Monday, August 13, 2012

Dripping Hot

I was enjoying a lovely hot, steamy shower when I heard an unusual noise, like a tick and a phew. Strange, I thought. Looking through the hard water-stained shower door, I blinked to see an orange flicker across the room.

Was it? It couldn’t be! But, what if …? Aaack. I’m naked as a jay bird and dripping wet. What if I get electrocuted? What if I slip and can’t get up? Will my husband be the one to find me, or …? Shudder. Forbid the thought. One of my teenage sons?!?

The orange flicker grows. No time to think, I open the shower door a crack to confirm the worst: the plug connected to the electric heater burns brightly, flame licking the wall, night light, and medicine cabinet above.

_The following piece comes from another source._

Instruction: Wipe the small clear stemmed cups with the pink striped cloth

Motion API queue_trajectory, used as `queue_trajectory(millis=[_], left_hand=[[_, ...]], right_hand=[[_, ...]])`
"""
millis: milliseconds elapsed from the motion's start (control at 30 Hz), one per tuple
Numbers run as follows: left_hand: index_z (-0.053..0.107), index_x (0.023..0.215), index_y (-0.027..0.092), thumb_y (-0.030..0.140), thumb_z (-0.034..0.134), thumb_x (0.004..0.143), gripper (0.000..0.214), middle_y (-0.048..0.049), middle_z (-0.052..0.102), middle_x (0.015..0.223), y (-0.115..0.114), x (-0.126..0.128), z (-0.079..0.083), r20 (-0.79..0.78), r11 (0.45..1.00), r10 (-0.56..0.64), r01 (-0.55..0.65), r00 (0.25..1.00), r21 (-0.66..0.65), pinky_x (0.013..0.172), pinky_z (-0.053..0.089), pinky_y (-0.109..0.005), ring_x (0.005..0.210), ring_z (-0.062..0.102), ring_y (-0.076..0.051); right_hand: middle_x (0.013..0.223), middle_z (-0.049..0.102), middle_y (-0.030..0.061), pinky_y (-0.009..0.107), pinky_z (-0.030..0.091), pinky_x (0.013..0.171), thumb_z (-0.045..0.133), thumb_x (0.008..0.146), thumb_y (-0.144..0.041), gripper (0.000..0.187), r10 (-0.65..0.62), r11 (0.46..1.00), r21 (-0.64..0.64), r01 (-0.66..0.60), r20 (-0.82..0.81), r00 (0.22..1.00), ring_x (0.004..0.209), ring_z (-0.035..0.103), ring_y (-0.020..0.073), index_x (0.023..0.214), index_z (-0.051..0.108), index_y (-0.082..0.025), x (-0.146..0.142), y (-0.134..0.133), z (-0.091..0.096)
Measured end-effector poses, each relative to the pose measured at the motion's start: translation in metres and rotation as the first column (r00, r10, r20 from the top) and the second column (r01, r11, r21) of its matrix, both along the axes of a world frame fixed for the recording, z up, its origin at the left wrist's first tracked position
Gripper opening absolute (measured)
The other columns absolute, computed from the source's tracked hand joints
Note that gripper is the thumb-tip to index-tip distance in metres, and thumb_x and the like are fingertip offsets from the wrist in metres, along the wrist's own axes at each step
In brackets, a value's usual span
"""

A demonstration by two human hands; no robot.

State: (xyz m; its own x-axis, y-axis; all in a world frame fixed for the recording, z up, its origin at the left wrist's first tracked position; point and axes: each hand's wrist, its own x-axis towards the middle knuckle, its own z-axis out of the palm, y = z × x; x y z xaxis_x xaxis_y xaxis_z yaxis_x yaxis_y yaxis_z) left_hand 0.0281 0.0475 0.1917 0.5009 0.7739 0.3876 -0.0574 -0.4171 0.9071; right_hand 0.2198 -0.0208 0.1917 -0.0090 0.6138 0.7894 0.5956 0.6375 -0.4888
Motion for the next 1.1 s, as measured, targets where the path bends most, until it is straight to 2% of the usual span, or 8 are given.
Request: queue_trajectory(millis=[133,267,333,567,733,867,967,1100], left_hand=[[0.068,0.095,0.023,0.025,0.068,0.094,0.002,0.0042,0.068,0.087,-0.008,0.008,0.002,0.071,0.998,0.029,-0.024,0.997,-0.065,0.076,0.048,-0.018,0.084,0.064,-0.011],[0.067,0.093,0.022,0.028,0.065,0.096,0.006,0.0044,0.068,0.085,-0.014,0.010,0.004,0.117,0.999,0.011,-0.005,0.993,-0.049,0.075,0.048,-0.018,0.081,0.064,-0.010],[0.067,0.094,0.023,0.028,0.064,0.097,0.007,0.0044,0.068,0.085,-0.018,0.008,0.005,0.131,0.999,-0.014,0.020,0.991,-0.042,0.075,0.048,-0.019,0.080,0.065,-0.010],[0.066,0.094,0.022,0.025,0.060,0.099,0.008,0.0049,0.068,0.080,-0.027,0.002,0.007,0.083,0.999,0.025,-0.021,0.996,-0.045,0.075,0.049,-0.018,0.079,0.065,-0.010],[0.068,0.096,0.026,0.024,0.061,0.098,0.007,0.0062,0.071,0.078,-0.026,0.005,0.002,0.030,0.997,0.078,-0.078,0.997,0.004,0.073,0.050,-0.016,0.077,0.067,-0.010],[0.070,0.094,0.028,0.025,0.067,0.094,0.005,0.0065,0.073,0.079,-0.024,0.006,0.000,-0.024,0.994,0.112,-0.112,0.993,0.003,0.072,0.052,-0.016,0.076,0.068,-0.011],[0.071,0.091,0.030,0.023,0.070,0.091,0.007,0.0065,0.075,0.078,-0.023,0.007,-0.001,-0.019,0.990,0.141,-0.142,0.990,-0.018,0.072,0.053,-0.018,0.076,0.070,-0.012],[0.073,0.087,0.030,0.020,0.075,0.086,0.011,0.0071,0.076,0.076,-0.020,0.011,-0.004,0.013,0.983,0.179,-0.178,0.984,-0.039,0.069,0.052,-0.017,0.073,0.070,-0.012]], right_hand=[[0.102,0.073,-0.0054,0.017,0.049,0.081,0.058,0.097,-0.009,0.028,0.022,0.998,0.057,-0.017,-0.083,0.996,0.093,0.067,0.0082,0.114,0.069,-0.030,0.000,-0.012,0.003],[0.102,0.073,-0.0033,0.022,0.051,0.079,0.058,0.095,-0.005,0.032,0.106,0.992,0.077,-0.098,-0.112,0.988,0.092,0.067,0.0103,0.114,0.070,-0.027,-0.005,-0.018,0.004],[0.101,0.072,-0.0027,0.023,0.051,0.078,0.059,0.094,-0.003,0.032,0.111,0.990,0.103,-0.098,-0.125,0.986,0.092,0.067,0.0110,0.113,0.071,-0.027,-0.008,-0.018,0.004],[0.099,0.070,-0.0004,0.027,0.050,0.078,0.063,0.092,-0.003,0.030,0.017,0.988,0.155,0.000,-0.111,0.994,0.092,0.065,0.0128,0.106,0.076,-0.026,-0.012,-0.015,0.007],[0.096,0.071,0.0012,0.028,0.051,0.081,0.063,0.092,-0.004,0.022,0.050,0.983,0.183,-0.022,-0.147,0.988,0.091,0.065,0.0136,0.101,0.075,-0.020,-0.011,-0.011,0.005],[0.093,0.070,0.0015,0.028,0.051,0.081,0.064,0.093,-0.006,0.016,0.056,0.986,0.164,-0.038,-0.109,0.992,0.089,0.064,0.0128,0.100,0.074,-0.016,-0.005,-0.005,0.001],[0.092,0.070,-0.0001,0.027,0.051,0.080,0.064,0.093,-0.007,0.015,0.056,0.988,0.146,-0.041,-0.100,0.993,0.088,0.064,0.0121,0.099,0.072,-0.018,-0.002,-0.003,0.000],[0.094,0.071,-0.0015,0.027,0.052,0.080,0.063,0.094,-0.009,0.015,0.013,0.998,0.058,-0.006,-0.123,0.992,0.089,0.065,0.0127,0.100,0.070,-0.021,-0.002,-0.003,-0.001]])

Hoping for some kind of cosmic immunity, I jump out of the warm drizzle, pluck my way to the offending blaze, grab the insulated cord from a foot-long distance away, and jerk it promptly. Outlet and prongs still burn happily.

Two hard long breaths quiet the dance on the wall, while one long wind kills the remaining burning rubber on the plug, and I drop it to a vinyl floor to cool. Confirmed, it’s dead enough.

Satisfied, I resume my shower, punctuated by the odor of burnt rubber, plastic and smoke-mingled steam. Strange, the things a mother will do to protect her only solitude!